Too often I worry zero waste is framed as just the plastic around produce or an occasional non-sustainable purchase. Waste is more than just the tangible waste you create on a day-to-day basis (ie. why I think the whole “year of trash in a mason jar” is bullshit).
Waste is in the energy and resources needed to create a product. It’s the emissions around transporting items around the globe. It’s… more than a plastic bag.
None of this is said to scare you, or to say that making those small habit shifts aren’t important. It’s just key to know there’s more to zero waste than the trash you see on a day-to-day basis. So these four challenges are designed to A) reduce the waste you create on the daily and B) get you thinking of zero waste beyond just a plastic wrapper.
But don’t worry – if you still feel like you need some help with very basic actions to reduce your trash, check out this beginner zero waste challenge post.
For the next week, here’s your challenge
Cut one trip out of your week
Usually do your grocery shopping on Tuesdays but go to a weekly meetup on Thursdays? Switch it up and do your shopping after your meeting. Want to swing by your favorite thrift store to find a new shirt? Wait until you’re already going past it on your way home from work.
Why: reducing your travel (particularly if done in a car) is an excellent way to reduce carbon emissions. Because while we fret constantly about the excess packaging that comes to us from Amazon, it’s really not a big deal in the grand scheme of things. An LA Times article cited the coauthor of that Carnegie Melon study as saying he was surprised by “how small an impact packaging really has, particularly with the growth of recycling channels for packaging.”
The article continues, saying “although packaging accounts for 22% of the carbon dioxide emissions of an item purchased online, customer transportation accounts for 65% of emissions when buying the equivalent item at a retail store, according to the study.”
Our driving habits are incredibly important so consciously reducing the trips for random errands we need to do is key. Planning ahead a bit more is an easy way to do it.
Track your water usage – and then reduce it
Waste doesn’t just come in the form of plastic bags – we can also (very easily) waste our resources. As the weather warms up, consider tracking your water usage. You can use this handy resource from the Three Actions Project to help. After that, think about ways to reduce water usage or to capture water to reuse.
Why: Water is an ever more scarce resource as our growing populations continue to demand more. As Cape Town has showed us, water scarcity in large cities is a real, imminent problem.
And it’s not just the water that you use in your household every day that you need to be conscious of. The water needed to produce meat and high-water plants like almonds is alarming. New clothing takes up an incredible amount of water – 1,800 gallons of water is used to produce enough cotton for one pair of jeans. (That’s not even considering the creation and dyeing process.)
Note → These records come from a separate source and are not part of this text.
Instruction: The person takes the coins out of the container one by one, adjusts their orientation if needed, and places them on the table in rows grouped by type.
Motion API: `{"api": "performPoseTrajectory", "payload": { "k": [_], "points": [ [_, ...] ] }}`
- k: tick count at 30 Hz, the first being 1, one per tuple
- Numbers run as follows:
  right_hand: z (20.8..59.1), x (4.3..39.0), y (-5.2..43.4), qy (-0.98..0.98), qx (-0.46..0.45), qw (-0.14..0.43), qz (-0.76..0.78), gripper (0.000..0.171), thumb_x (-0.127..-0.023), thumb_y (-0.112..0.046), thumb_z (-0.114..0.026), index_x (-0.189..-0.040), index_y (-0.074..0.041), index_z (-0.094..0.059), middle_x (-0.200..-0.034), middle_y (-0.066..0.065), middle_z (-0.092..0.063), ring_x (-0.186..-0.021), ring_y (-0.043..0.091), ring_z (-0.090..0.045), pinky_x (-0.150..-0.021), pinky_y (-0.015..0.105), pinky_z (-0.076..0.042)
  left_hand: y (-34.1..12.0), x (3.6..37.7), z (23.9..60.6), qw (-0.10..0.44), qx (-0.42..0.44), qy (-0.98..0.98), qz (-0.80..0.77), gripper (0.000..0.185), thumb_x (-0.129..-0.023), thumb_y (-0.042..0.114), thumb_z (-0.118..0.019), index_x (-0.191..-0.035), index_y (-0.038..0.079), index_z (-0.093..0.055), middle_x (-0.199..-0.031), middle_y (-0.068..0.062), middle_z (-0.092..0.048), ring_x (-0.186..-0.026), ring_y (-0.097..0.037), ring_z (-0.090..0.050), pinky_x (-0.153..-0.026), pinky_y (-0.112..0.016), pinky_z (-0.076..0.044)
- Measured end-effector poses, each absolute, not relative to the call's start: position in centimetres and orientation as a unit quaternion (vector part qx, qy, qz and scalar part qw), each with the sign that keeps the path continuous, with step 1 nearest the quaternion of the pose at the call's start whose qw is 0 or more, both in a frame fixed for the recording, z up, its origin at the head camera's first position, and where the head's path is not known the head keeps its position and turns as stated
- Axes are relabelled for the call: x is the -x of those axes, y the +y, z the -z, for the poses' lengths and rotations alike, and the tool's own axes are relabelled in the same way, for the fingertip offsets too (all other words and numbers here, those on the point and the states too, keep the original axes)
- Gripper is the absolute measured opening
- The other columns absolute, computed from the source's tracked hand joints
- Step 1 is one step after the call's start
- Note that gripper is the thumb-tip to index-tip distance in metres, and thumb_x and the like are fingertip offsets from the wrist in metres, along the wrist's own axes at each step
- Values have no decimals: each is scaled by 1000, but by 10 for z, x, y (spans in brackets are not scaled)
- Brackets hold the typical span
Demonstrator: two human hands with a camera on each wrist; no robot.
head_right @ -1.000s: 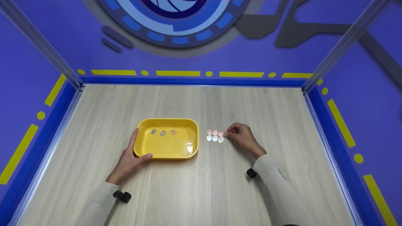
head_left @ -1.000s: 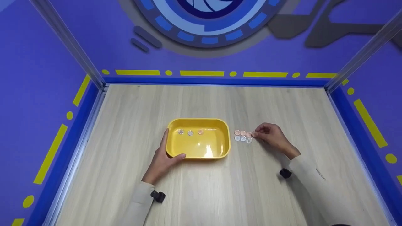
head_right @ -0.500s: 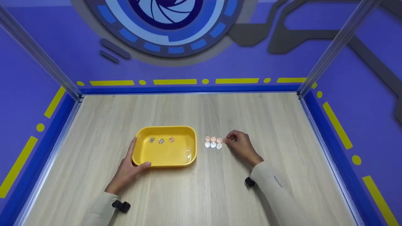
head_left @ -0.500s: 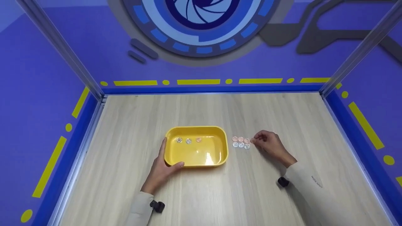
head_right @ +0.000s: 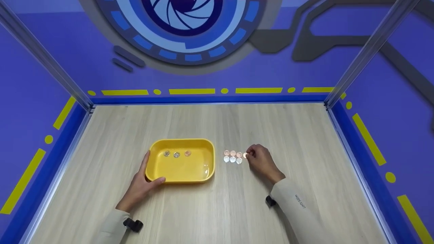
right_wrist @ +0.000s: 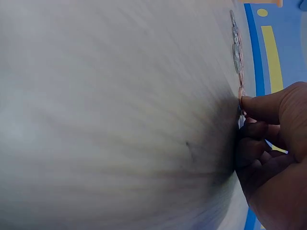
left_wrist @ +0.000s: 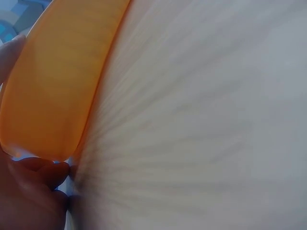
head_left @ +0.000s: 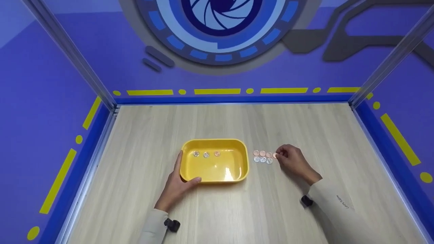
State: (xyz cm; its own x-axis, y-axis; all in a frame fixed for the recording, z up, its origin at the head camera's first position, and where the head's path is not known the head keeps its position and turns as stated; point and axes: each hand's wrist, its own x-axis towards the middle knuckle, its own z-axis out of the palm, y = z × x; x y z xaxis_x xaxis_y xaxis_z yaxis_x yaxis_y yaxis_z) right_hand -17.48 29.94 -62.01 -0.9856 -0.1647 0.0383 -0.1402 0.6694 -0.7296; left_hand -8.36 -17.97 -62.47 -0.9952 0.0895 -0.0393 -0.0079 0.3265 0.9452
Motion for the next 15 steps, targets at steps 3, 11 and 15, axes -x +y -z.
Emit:
{"api": "performPoseTrajectory", "payload": {
  "k": [3, 11, 15],
  "points": [
    [621, 175, 299, 916, 93, 9, 391, 7, -99, 6, -73, -104, 2, -75, -94, 9, -69, -85, 18, -60, -73, 27, -48, -179, 84, 625, 43, -21, 812, -581, 126, -88, 46, -93, -179, 31, -8, -173, -7, -44, -147, -23, -54, -126, -53, -34],
    [624, 174, 300, 913, 85, 2, 398, 6, -100, 3, -75, -105, 0, -77, -95, 8, -70, -86, 19, -61, -74, 26, -49, -179, 84, 625, 40, -20, 811, -584, 125, -89, 45, -92, -179, 32, -8, -170, -7, -48, -144, -22, -57, -126, -54, -35],
    [625, 173, 300, 908, 88, -6, 409, 5, -101, 1, -76, -105, -1, -78, -95, 8, -71, -86, 20, -61, -74, 25, -49, -179, 84, 624, 43, -19, 814, -580, 125, -89, 45, -92, -179, 32, -7, -167, -6, -51, -141, -19, -58, -125, -52, -36]
  ]
}}
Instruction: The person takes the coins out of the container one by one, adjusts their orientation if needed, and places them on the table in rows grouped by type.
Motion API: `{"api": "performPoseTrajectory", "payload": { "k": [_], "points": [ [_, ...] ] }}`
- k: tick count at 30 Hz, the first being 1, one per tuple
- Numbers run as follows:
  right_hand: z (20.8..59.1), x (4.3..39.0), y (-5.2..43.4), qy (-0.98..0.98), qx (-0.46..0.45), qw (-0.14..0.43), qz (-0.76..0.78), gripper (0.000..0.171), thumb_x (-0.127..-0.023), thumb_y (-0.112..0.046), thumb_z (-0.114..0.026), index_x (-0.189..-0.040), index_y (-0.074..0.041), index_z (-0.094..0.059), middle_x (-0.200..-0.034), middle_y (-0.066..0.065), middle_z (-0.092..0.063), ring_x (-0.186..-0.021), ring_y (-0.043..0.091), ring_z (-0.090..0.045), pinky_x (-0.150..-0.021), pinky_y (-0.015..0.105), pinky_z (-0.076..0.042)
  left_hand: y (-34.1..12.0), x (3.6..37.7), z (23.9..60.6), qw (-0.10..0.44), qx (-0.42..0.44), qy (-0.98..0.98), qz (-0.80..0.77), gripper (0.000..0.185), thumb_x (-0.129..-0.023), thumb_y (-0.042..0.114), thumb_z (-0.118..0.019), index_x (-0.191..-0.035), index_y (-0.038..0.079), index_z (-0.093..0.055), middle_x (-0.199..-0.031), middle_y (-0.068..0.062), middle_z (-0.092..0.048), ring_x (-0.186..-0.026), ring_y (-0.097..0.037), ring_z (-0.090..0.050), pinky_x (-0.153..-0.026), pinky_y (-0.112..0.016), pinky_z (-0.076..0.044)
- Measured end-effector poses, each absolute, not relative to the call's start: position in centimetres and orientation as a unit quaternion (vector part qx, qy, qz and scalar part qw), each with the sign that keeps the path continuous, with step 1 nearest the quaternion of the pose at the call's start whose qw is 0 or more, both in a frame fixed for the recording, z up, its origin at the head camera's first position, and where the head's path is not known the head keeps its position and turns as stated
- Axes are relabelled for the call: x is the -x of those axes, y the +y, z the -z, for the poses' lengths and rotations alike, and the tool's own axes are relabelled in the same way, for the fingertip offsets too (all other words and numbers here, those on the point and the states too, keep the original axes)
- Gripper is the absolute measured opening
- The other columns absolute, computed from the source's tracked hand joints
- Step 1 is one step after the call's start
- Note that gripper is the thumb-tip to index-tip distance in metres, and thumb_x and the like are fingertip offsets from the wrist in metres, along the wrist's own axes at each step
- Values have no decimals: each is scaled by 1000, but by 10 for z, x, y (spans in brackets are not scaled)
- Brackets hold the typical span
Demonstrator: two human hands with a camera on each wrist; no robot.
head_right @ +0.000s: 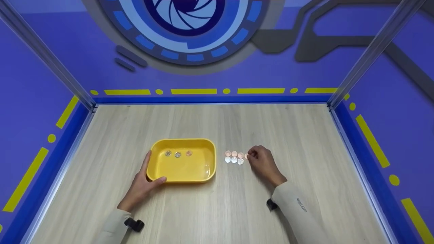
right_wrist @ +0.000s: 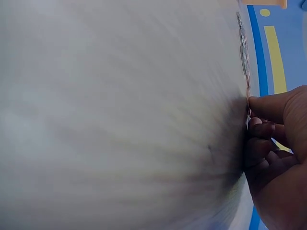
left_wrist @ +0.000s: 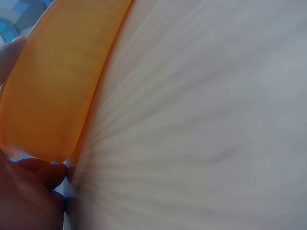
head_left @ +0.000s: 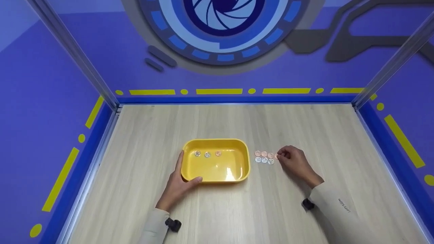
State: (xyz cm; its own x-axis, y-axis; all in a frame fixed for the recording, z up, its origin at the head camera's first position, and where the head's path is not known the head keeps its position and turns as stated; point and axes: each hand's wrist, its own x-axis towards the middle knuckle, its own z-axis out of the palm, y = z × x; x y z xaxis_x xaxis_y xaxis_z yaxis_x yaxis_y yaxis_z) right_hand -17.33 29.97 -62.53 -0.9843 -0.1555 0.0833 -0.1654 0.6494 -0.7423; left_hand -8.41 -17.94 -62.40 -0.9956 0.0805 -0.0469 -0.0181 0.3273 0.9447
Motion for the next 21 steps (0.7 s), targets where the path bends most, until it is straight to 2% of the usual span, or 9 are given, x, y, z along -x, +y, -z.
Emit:
{"api": "performPoseTrajectory", "payload": {
  "k": [4, 9, 13, 21],
  "points": [
    [624, 172, 301, -901, -87, 9, -425, 5, -103, -3, -75, -106, -2, -79, -95, 8, -73, -84, 18, -62, -73, 24, -49, -179, 85, 623, 46, -17, 817, -575, 126, -88, 47, -92, -179, 36, -6, -169, -3, -49, -141, -18, -57, -125, -50, -36],
    [615, 174, 299, -887, -72, -1, -456, 8, -105, -6, -73, -109, -1, -79, -97, 10, -76, -81, 17, -64, -68, 21, -51, -179, 84, 623, 44, -17, 818, -574, 127, -88, 48, -93, -179, 34, -6, -170, -4, -48, -145, -19, -55, -127, -49, -34],
    [603, 174, 291, -875, -80, -2, -477, 10, -105, -2, -72, -111, 2, -78, -97, 15, -77, -79, 21, -68, -64, 21, -53, -179, 84, 623, 44, -17, 814, -578, 128, -88, 46, -93, -179, 31, -6, -170, -4, -48, -146, -21, -55, -127, -50, -34],
    [579, 177, 266, -861, -99, -18, -498, 12, -104, -1, -72, -113, 6, -77, -100, 16, -76, -83, 29, -70, -69, 21, -55, -179, 84, 624, 41, -22, 813, -580, 127, -88, 46, -93, -179, 31, -7, -173, -6, -44, -149, -22, -53, -127, -49, -33]
  ]
}}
Again, think beyond the immediate and consider which items in your house are using up the most water – either while in your house or before they got into your hands.
Remove animal products from at least one meal a day
If you’re not yet vegan, give it a go at least once a day. Lunch or dinner likely has the most impact – as that’s where we usually consume most of our animal products – so choose one per day to enjoy a vegan alternative.
Why: Making a switch toward veganism but not going full vegan is my general takeaway because there’s a lot of talk about why veganism may not actually be the most environmentally-friendly option. Basically when you’re not eating local produce, you’re probably screwing the inhabitants of the country it came from. Scientists also worry that we may not have enough land to sustain a global vegan diet.
Still, it’s hard to overstate the devastating effects of the meat industry. (Not to mention the ethics behind veganism.) Livestock release massive amounts of methane, a greenhouse gas over 20x more powerful than CO2. 80% of the Amazon’s rain forest destruction is to make room for cattle. Livestock are taking up land and resources while people suffer.
At least making a start to give up animal products is a smart decision, ethically and environmentally-speaking.
Make a charitable donation (time or money) to an eco-organization
One way to influence well beyond just your own actions is to support an organization with systems already in place to effect ecological good. You can donate financially or by giving your time/expertise to an ongoing project. Bonus points if it’s local. Consider local land conservation groups, waterway protection groups, community gardens, etc.
Why: While individual action is important, there’s a much greater power in coming together. (Earlier this year I wrote about the importance of creating community!) Not to mention the fact that organizations have the infrastructure to have more impact much more easily than just a single person.
So choose an eco-driven organization – even if it’s not explicitly zero waste – and give them your resources and begin to spread the word of zero waste beyond yourself!
Which challenge are you going to try first? Do you have other ideas on ways to get beyond the ‘Mason Jar’ mindset?